りぼんにこんなことを言ったって何の返事も返ってこないことは百も承知だ。
でも誰にも思いっきり言える相手なんて私にはいない。
・・・・・この、りぼんしか。
りぼんは私の家族であり、話し相手であり、そして相談相手でもある。
小さい頃からりぼんに相談すると、不思議とうまく行くことが多かった。
「・・・・・りぼん」
私はりぼんを抱きしめながら、泣き寝入りをした。
☆*:.。. .。.:*☆☆*:.。..。.:*☆☆*:.。. .。
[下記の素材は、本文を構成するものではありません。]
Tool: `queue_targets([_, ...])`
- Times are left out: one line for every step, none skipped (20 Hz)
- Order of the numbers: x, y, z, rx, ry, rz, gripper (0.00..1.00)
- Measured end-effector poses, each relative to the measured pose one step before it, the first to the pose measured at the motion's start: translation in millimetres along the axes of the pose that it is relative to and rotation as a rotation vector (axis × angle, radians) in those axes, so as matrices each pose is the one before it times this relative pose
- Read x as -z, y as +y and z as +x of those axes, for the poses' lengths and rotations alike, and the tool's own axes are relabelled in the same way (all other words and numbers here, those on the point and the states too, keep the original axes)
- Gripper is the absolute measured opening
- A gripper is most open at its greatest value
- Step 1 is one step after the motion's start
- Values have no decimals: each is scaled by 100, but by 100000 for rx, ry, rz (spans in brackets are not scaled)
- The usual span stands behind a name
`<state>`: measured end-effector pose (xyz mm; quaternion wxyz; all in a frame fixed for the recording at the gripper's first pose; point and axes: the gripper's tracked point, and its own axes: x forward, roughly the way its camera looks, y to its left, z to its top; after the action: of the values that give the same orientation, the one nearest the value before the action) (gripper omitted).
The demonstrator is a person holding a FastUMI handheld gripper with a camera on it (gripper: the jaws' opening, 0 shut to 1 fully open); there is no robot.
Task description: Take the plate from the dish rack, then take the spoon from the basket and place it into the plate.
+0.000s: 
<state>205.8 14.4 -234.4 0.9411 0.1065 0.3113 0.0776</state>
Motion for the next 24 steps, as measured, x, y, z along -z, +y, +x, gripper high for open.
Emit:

.:*☆
「ん・・・・・ここは一体・・・・・?」
目が覚めると、私は見慣れた景色の中にいた。
いつも夢の中で見るこの場所・・・・・。
「クローバー畑・・・・・」
もちろんこの名称が正しいのかはわからない。
でも、幼い頃の私たちはこうやって呼んでいた。
「麻美、やっぱりきたね」
後ろから声が聞こえてきた。
幼い頃の私でも、海原君の声でもない。
おそるおそる振り返る。
「りぼん・・・・・!?なんでここに、って夢だからか」
なんと後ろにはりぼんが立っていた。
ニコニコと微笑みながら私を見ている。
すごい、夢の中でもりぼんいい匂いする・・・・・。
かわいい、抱きつきたい・・・・・。